_WHAT NEEDS TO BE DONE_
Nothing is needed except the lines below that run from the one with "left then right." through the one with "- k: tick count", repeated exactly.

Content starts

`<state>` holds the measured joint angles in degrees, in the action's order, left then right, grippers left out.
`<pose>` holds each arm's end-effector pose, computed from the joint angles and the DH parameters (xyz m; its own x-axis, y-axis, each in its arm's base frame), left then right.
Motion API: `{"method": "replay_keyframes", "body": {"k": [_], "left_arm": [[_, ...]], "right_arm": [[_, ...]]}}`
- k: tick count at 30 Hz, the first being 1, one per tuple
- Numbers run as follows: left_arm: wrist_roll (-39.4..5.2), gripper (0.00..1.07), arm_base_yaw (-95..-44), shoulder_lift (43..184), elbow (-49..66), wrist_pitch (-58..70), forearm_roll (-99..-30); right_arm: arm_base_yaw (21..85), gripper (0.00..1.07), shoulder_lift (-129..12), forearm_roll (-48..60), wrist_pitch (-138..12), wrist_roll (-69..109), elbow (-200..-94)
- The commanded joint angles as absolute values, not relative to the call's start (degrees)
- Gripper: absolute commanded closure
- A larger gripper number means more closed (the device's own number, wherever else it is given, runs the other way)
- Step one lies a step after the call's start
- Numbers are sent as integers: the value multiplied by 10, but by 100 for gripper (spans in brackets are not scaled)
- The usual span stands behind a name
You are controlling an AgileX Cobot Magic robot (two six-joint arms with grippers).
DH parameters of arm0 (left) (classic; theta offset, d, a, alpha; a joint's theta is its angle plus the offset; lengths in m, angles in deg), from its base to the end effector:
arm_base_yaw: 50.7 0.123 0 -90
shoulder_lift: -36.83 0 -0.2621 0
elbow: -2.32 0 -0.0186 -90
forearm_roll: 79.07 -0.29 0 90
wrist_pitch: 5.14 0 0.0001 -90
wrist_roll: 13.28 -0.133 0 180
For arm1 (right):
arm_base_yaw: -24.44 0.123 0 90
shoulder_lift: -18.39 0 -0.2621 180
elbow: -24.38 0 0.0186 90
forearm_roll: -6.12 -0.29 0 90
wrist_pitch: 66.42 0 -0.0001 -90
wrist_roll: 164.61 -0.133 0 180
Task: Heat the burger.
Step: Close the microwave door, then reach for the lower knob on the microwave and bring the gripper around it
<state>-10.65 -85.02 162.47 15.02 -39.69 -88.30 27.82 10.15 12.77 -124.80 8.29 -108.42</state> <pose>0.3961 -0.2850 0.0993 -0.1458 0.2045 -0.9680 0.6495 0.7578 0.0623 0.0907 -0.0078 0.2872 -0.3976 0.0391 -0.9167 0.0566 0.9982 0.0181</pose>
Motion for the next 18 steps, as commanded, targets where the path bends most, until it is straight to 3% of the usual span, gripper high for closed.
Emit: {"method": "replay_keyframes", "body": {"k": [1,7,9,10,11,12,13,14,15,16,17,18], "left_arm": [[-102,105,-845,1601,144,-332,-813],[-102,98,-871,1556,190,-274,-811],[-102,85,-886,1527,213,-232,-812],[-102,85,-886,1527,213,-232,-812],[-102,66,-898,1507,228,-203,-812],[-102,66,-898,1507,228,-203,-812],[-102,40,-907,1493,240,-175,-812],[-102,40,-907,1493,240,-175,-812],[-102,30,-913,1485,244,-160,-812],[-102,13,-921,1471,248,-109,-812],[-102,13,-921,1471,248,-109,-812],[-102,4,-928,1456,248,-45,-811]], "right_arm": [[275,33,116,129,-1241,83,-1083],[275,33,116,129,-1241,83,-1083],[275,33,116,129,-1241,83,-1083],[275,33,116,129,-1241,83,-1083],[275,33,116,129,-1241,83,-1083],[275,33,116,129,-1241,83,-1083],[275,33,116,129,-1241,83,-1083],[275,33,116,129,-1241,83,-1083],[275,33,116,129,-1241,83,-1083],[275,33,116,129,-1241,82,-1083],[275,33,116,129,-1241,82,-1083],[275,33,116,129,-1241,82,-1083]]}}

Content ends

_YOUR SOLUTION_
`<pose>` holds each arm's end-effector pose, computed from the joint angles and the DH parameters (xyz m; its own x-axis, y-axis, each in its arm's base frame), left then right.
Motion API: `{"method": "replay_keyframes", "body": {"k": [_], "left_arm": [[_, ...]], "right_arm": [[_, ...]]}}`
- k: tick count at 30 Hz, the first being 1, one per tuple

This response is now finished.